The word he speaks lingers between us like smoke in a cave.

“I don’t know,” I mumble.

“Yes, you do.”

His voice has a different tone than I’ve heard, and not just because it’s a full octave lower than usual. No, this is something else.

“At least now I know why you hide yourself.” There’s a long pause. “You are…”

When he stops there and clears his throat, I touch my face as if it’s someone else’s. The idea he thinks I’m ugly has me backing up, bending down… picking up the thin blue cloth from where it drifted into the soot.

“There’s no reason to put that back on.” His tone is brisk now, and I hear the weapons he wears on his body shifting in their metal holsters as he resettles on the floor against the door. “Besides, it’s dark as the inside of a hat in here. I see nothing.”

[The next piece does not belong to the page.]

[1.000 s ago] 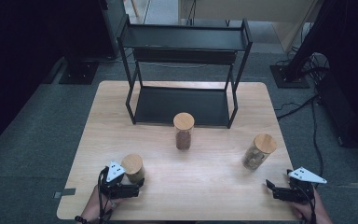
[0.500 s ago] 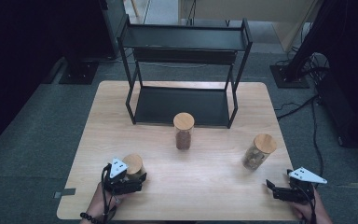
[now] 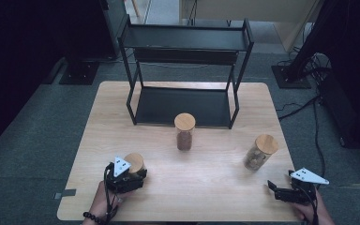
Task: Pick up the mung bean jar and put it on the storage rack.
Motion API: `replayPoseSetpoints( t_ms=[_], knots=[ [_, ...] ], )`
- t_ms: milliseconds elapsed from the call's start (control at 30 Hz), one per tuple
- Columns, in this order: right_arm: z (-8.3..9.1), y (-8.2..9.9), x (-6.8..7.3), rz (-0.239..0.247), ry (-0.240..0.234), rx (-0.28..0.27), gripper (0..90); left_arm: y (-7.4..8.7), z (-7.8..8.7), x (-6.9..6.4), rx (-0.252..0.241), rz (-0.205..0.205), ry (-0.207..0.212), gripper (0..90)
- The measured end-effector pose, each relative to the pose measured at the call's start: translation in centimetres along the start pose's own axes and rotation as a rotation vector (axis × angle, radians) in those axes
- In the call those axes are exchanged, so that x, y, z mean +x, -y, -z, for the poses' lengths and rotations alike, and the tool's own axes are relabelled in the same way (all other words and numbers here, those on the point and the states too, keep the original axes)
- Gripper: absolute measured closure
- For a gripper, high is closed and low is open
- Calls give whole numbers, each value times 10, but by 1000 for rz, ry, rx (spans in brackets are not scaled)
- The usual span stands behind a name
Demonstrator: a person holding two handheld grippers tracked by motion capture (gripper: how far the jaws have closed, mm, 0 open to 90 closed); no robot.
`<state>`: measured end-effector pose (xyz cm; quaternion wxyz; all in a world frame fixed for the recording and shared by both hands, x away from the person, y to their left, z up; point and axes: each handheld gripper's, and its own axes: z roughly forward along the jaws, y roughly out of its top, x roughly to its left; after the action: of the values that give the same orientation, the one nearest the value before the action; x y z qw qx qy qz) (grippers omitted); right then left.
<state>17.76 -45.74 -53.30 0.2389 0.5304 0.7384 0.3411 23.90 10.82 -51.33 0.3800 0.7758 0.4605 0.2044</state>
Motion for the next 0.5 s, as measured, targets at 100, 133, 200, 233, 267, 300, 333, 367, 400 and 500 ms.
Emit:
replayPoseSetpoints(
  t_ms=[100, 133, 200, 233, 267, 300, 333, 367, 400, 500],
  knots=[
    [0, 0, 0, 0, 0, -1, 42, -2, -3, -2, -1, -1, -5, 254],
    [0, 0, 0, 0, 0, -1, 42, -3, -4, -3, 0, -6, -4, 254],
    [0, 0, 0, 0, 0, -2, 42, -5, -6, -4, 4, -8, -6, 254],
    [0, 0, 0, 0, -1, -2, 42, -6, -7, -4, 3, -7, -4, 254],
    [0, 0, 0, 0, -1, -2, 42, -7, -8, -5, 4, -3, -3, 254],
    [0, 0, 0, 1, -1, -3, 42, -8, -9, -5, 3, -2, -1, 254],
    [0, 0, 0, 0, -2, -1, 42, -8, -9, -5, 4, -1, 1, 254],
    [1, 0, 1, 2, -2, -2, 42, -9, -10, -5, 3, 1, 2, 254],
    [1, 0, 1, 3, -2, -3, 42, -10, -11, -5, 2, 5, 2, 254],
    [1, 0, 1, 1, -3, -3, 42, -12, -14, -5, 4, 10, 0, 254]
  ],
)
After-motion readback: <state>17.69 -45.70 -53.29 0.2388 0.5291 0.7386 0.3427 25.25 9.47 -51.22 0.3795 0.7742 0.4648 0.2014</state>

Before I can sit back down in my own spot, I go over to where the coats are hanging on pegs. I know that the night will only grow colder as it goes on, so I take one of them off its wall secure. The folds of wool smell like smoke, and there’s something that seems all wrong about putting on a stranger’s clothing. But I have to get some sleep, and it certainly seems like winter as I lower myself back down and tuck my knees up to my chest.

Silence. So much… silence.

The weight on my shoulders reminds me of my cloaks, and I look at the length of cloth I’ve used to cover my face. It’s thin as a wisp in my hand, and I marvel at how such a delicate thing can be so powerful. Shame makes me want to drape myself in bolts of heavy fabric, but something deep within me rebels at that.